Having started life as a pop-up, Perilla has fonund a permanent home in Newington Green. Head chef Ben Marks has good pedigree, having chalked up stints at Claridge’s, Noma and The Square, while front-of-house Matt Emerson comes by way of Polpo.
The menu will change regularly to reflect what’s in season, but expect to find the likes of seaweed bread brushed with roasted lamb fat; fried duck egg with mussels and parsley; roast kale with cod roe; cuttlefish Bolognese and poached pears in wine and citrus. A five-course set menu costs just £38, with its east London location allowing for fine food at wallet-friendly prices.
Having introduced Islington dwellers and Chiswick-ites to the delights of smoked meat, chef Neil Rankin now has his sights set on City boys with his latest venture Little Smoke, which has taken over the somewhat niche Bad Egg in Citypoint.
Little Smoke’s meat is sourced from small independent farmers and butchered on-site at the Islington Smokehouse, then taken to Little Smoke to be roasted and grilled. The menu changes daliy depending on what meat has come in but expect the likes of bavette steaks, pork belly and beef shin ripe for slathering in homemade beer mustard, aged beef mayo, and gochujang mayo.
Yet another Italian opens in London this month.

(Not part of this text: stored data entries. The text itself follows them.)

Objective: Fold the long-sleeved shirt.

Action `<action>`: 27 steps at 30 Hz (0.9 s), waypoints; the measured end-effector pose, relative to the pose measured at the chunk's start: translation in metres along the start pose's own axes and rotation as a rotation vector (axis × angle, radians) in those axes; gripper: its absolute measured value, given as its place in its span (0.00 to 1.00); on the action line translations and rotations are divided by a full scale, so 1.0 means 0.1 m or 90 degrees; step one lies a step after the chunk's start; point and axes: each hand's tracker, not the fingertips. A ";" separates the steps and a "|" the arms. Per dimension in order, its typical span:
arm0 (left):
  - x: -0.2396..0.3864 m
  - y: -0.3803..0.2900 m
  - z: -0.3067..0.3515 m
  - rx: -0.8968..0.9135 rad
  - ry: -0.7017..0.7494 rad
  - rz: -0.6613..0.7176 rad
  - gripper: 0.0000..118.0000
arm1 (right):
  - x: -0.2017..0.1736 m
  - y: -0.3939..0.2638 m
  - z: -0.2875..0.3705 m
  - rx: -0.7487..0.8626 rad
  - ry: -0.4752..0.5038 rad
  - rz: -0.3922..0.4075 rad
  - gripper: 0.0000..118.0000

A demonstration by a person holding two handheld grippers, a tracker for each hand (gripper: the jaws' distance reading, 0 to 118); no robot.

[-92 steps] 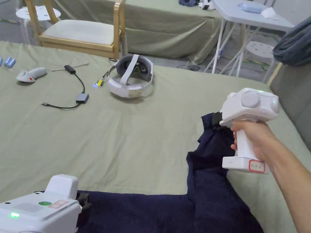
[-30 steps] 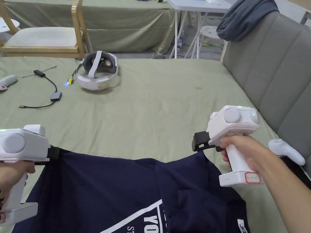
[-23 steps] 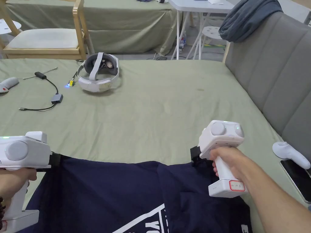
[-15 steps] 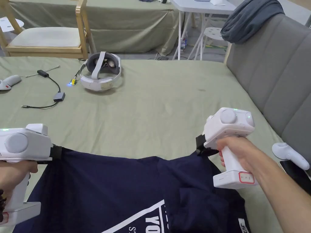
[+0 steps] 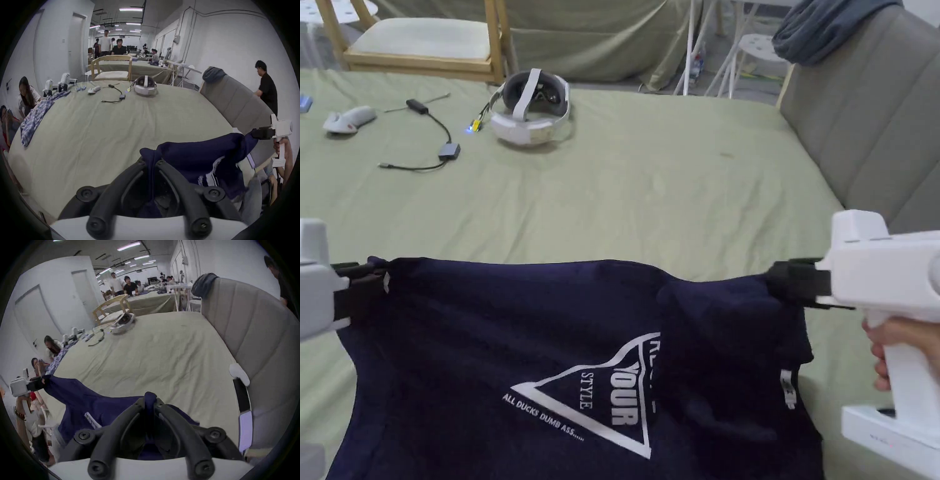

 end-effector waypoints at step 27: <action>0.13 -1.00 0.51 -0.051 0.071 0.031 0.87 | -0.44 -1.08 0.32 -0.037 -0.077 0.049 0.88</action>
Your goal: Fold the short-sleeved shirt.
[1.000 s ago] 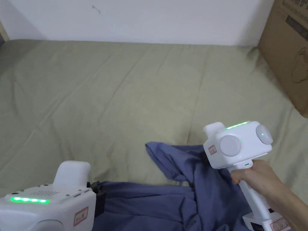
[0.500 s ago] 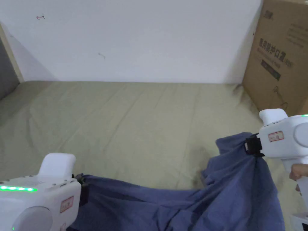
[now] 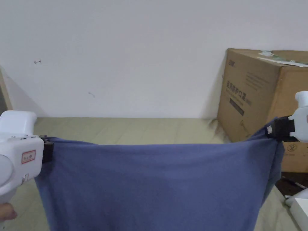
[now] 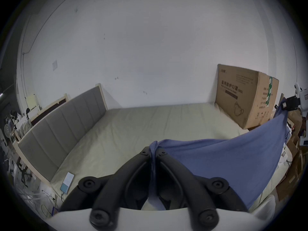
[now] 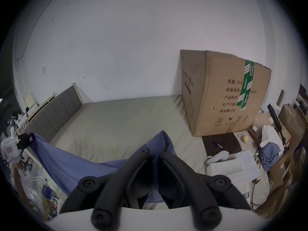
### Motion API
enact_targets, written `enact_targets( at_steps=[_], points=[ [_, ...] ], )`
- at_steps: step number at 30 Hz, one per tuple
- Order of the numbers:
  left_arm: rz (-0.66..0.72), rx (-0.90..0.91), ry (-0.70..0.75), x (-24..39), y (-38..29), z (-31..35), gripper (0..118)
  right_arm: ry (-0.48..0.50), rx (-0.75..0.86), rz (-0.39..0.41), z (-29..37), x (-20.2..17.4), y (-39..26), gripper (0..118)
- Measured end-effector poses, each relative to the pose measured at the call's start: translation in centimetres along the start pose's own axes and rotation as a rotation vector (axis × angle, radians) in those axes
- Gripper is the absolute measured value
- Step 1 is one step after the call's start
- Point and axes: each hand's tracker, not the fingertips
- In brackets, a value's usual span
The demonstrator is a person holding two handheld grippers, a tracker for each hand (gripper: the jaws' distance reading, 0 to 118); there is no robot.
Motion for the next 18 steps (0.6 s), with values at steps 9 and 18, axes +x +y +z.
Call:
enact_targets(
  at_steps=[9, 18],
  points=[
    [0.046, 0.084, -0.012, -0.9, 10.6, -1.6, 2, 0.044, 0.076, -0.098, 2.5, 0.9, 7.2, 5],
    [0.056, 0.171, -0.001, -0.8, 23.2, -4.8, 2, 0.032, 0.153, -0.107, 1.1, 0.7, 19.2, 5]
  ],
)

Fucina (meaning ‘forge) in Marylebone resides on fashionable Chiltern Street near the famous Firehouse. Owner Kurt Zdesar has enlisted the help of head chef Stefano Stecca to bring Brits dishes inspired by his childhood, including homemade pastas, stone-baked pizzas and whole roasted suckling pig.
Everything from the bread to the ice cream will be made in house, which will be on sale at Fucina’s bakery on Paddington Street, due to open next month. The restaurant is centred around a large marble that will serve classic Italian cocktails and cichetti. Among the dishes we’ve got our eye on are wild boar lardo with truffle honey; vongole scoppiate with star anise and wild rabbit ragout.
While it might sound like a computer game, Farmopolis is in fact a virtuous veggie-focused restaurant in Greenwich housed on a floating jetty. The site is in talented hands, having cherry picked the head and sous chef from The Magazine restaurant at The Serpentine gallery.
Among the veggie delights on offer are beetroot hummus, petit pois and nasturtium leaves; salt baked sweet potato, ricotta and sprouting coriander; and preserved peach, elderflower and almond, while meat fiends can get the protein fix via crispy fosse meadow chicken, coleslaw and dill washed down with Peas and Love cocktail that blends rum, pea infused cordial, mint and lime juice.